В те дни он доверял ей безоговорочно, поэтому ответил:
— Я ей позвоню. Может быть, она к нам присоединится.
— Скажите ей, будьте добры, — попросил его Битти, — что здесь Уоррен Битти и что на днях он чуть не упал в обморок, сраженный ее красотой.
Когда он позвонил, она ехала в машине и злилась (она терпеть не могла сидеть за рулем).
— Я тут обедаю с Уорреном Битти, — сказал он, — и он попросил меня сообщить тебе, что чуть не упал в обморок, сраженный твоей красотой.
— Заткнись, — отозвалась она. — Мне сейчас не до твоих шуточек.
Но он все-таки убедил ее, что говорит правду, и она присоединилась-таки к ним, причем нарочно не стала наряжаться: явилась в трениках и маечке и, конечно, выглядела при этом вполне способной повергнуть Уоррена Битти в обморок.
— Прошу вас, не пеняйте мне, — сказал ему легендарный любовник, — если я на пять минут потеряю голову из-за вашей дамы. Потом можно будет продолжать обедать.
Он порадовался про себя, что существует Аннет Бенинг[279], а то ведь… ладно, лучше это оставить.
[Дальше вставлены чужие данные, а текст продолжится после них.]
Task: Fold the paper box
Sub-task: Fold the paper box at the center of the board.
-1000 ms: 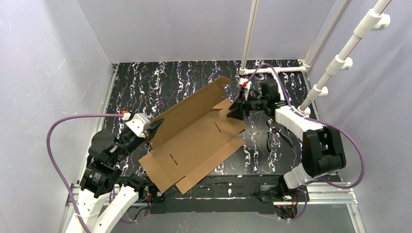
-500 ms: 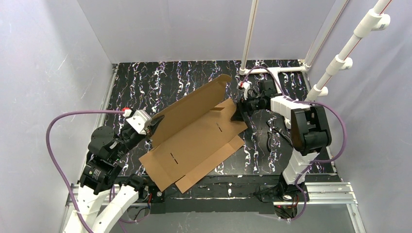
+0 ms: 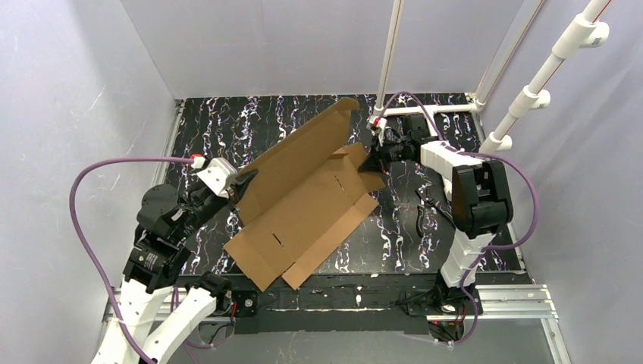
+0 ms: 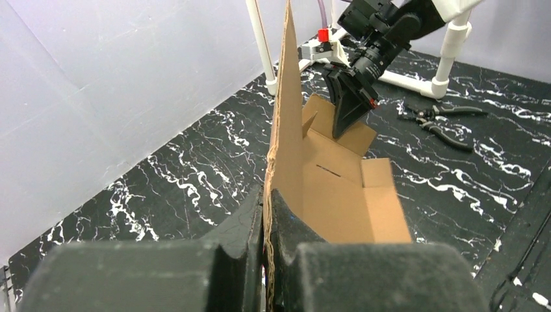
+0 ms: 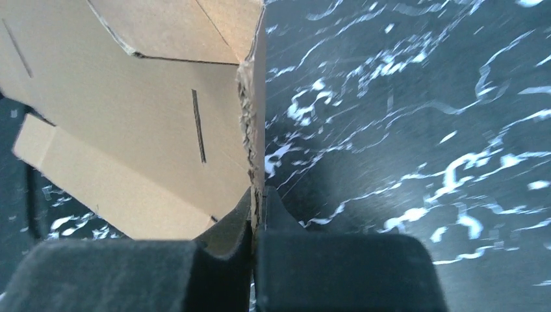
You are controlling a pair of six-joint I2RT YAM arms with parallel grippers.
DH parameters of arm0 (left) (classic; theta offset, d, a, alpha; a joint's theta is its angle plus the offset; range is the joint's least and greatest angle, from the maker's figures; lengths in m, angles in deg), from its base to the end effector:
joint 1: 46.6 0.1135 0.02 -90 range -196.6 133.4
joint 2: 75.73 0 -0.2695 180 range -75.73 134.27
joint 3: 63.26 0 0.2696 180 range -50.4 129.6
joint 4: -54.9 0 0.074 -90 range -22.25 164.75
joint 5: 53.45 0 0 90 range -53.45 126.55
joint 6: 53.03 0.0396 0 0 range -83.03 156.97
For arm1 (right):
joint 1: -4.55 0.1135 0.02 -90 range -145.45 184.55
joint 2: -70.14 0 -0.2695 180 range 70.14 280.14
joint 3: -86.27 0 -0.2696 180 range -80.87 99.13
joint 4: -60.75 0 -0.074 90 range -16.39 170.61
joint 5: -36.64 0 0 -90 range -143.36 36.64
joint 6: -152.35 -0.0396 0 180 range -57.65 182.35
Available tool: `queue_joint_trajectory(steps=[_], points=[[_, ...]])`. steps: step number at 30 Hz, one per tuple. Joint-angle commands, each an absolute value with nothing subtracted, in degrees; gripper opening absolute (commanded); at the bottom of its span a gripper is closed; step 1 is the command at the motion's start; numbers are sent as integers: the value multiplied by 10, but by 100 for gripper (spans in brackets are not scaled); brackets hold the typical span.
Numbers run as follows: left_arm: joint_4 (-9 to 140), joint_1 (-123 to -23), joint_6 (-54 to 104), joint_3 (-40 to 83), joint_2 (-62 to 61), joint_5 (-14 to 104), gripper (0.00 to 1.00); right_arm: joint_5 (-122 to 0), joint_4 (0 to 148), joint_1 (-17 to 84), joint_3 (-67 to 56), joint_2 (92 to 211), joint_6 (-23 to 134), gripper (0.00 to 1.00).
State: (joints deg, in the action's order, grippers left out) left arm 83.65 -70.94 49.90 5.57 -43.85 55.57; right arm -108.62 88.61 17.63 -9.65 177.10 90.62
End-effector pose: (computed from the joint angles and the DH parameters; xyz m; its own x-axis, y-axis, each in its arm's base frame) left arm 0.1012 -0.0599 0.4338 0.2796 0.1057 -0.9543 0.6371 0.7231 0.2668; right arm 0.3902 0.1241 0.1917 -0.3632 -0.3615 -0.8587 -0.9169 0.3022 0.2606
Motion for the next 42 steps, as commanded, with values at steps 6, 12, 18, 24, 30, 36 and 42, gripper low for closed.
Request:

Они продолжили обедать, и вопрос был исчерпан.
Теснее всего он сдружился в Голливуде с Кэрри Фишер[280], проницательной и острой на язык, и она высказала ему свои сомнения по поводу Падмы. Она устроила вечеринку, чтобы он мог познакомиться с другими женщинами, и прежде всего с Мег Райан[281], которая ему очень понравилась — даже несмотря на то, что три раза повторила: «Вы знаете, люди так ошибаются на ваш счет!» Но потом разговор зашел о духовной жизни, и Мег рассказала про свои многие посещения индийских ашрамов, призналась, что восхищается Свами Муктанандой и Гурумайи. Это их не сблизило — тем более что он сказал ей в ответ, что скептически относится к индустрии гуру, и посоветовал прочесть книгу Гиты Мехты «Карма-кола».
— Ну почему вы такой циник? — спросила она так, словно действительно хотела знать ответ, и он сказал, что, если растешь в Индии, легко понять, что эти люди обманщики.
— Да, конечно, шарлатанов очень много, — резонно согласилась она, — но ведь можно распознать честных?
Он печально покачал головой.
— Нет, — сказал он. — У меня это не получается.
И на этом их беседа окончилась.
Бесконечные перемещения между Уэст-Голливудом и Пембридж-Мьюз были дьявольски тяжелы, и с разводом, который стал слишком отвратителен, чтобы его описывать, с огромными помехами его общению с маленьким сыном, приводившими его в бешенство, с растущими расходами на ремонт нью-йоркской квартиры, которая оказалась в гораздо худшем состоянии, чем он думал, с переменами в настроении Падмы, столь частыми, что он был счастлив, если между ними все было ладно два дня подряд, — со всем этим ему приходилось иметь дело сквозь тусклую пелену синдрома смены часовых поясов. И однажды в Лос-Анджелесе он услышал весть, которой со страхом ждал не один год. Умер Джон Дайамонд. Он закрыл лицо руками, и когда женщина, говорившая, что любит его, узнала от него, в чем дело, она сказала: «Я тебе сочувствую, но ты переживешь это, я думаю». В такие моменты ему казалось, что он и двух секунд больше не сможет с ней пробыть.
Но он не уходил. Он оставался с ней еще шесть лет. Потом, глядя на те дни лишенными иллюзий глазами человека, пережившего очередной развод, он не вполне понимал свое поведение. Возможно, это был род упрямства; или отказ разрушить связь, ради которой он разрушил брак; или нежелание пробудиться от грезы о счастливом будущем с ней, пусть даже это будущее было миражом. Или, может быть, она, черт возьми, была просто-напросто слишком красива, чтобы уйти.
В то время, однако, у него был более простой ответ. Он остается с ней, потому что любит ее. Потому что они любят друг друга. Потому что у них любовь.